▸ **Exercise**
Exactly as written, copy the lines of the data below from the first through the one containing "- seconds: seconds".

▸ **Information supplied**
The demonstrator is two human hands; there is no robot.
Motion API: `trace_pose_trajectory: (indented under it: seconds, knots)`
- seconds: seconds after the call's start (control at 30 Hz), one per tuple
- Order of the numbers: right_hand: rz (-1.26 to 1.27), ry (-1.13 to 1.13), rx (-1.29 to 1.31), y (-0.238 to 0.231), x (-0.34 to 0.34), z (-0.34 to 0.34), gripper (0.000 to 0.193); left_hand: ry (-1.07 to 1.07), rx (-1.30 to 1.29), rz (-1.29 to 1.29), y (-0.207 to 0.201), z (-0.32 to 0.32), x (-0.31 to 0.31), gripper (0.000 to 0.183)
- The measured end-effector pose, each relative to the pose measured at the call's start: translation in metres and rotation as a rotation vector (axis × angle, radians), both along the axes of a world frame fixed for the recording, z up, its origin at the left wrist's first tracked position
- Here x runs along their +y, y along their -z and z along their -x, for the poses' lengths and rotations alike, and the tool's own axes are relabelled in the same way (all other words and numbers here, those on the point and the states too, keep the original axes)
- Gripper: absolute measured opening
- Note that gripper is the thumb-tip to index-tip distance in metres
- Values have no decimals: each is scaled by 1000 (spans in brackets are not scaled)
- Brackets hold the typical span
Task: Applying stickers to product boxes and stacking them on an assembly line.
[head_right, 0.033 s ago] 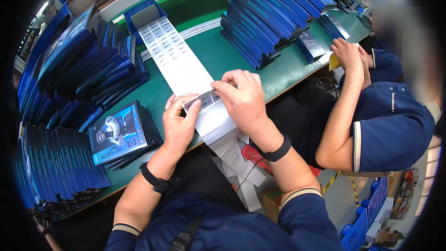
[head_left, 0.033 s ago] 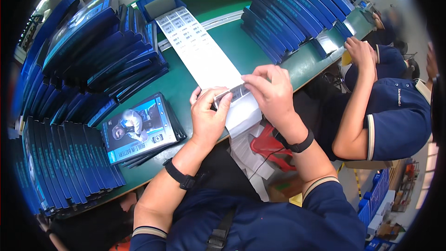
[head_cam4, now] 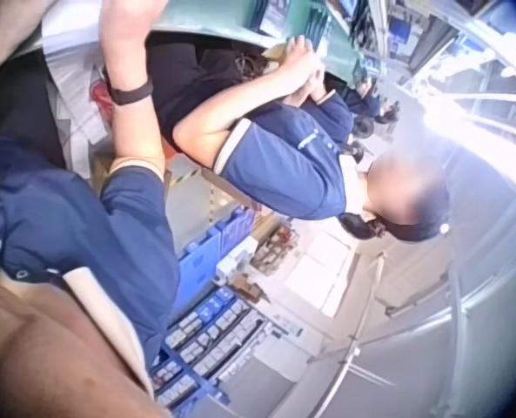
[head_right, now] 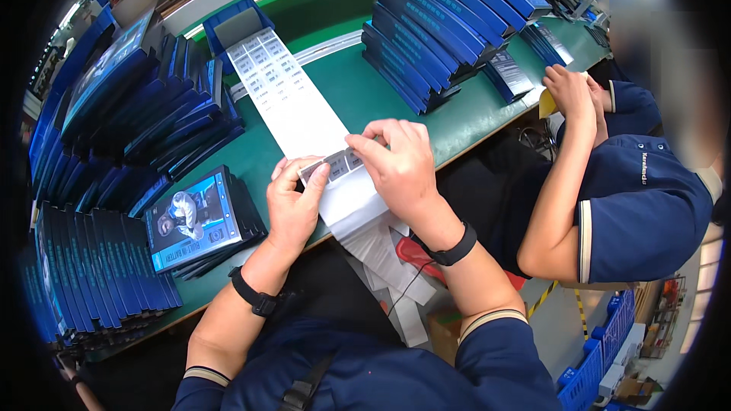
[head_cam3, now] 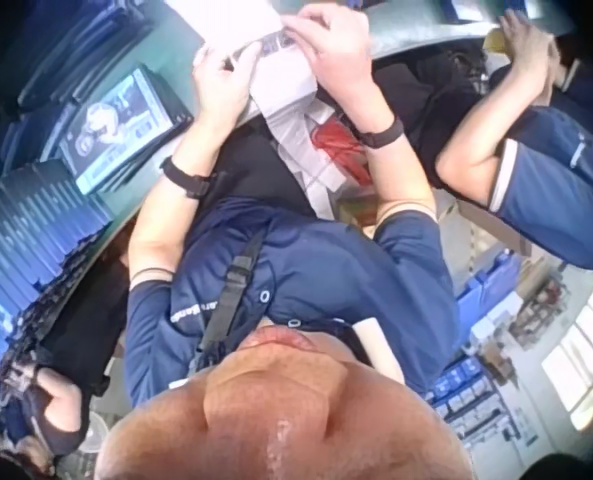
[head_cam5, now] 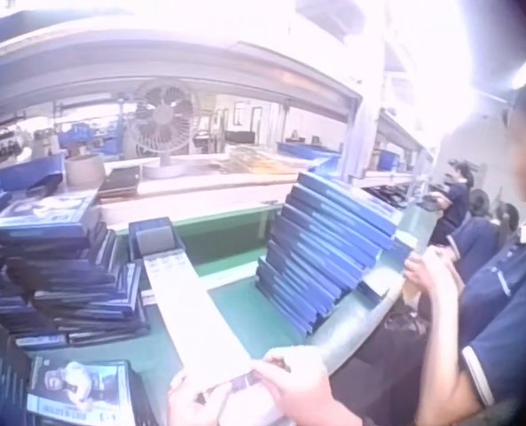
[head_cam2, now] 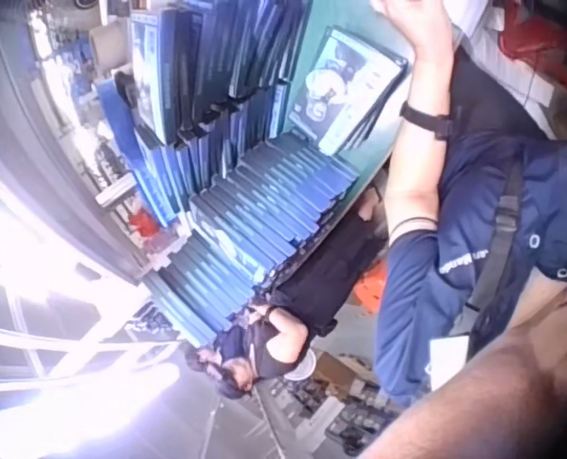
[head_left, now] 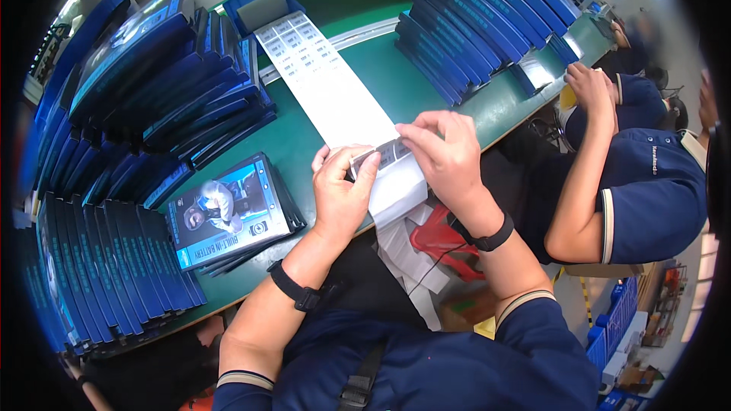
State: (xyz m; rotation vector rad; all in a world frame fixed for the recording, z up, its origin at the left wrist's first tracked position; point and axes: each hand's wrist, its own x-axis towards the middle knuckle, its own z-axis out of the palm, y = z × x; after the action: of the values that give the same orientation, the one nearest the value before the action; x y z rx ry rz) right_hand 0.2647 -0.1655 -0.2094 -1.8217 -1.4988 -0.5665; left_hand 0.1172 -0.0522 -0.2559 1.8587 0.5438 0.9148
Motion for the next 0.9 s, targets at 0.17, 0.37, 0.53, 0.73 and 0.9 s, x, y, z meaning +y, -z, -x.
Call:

▸ **Task solution**
The demonstrator is two human hands; there is no robot.
Motion API: `trace_pose_trajectory: (indented under it: seconds, knots)`
- seconds: seconds after the call's start (control at 30 Hz), one per tuple

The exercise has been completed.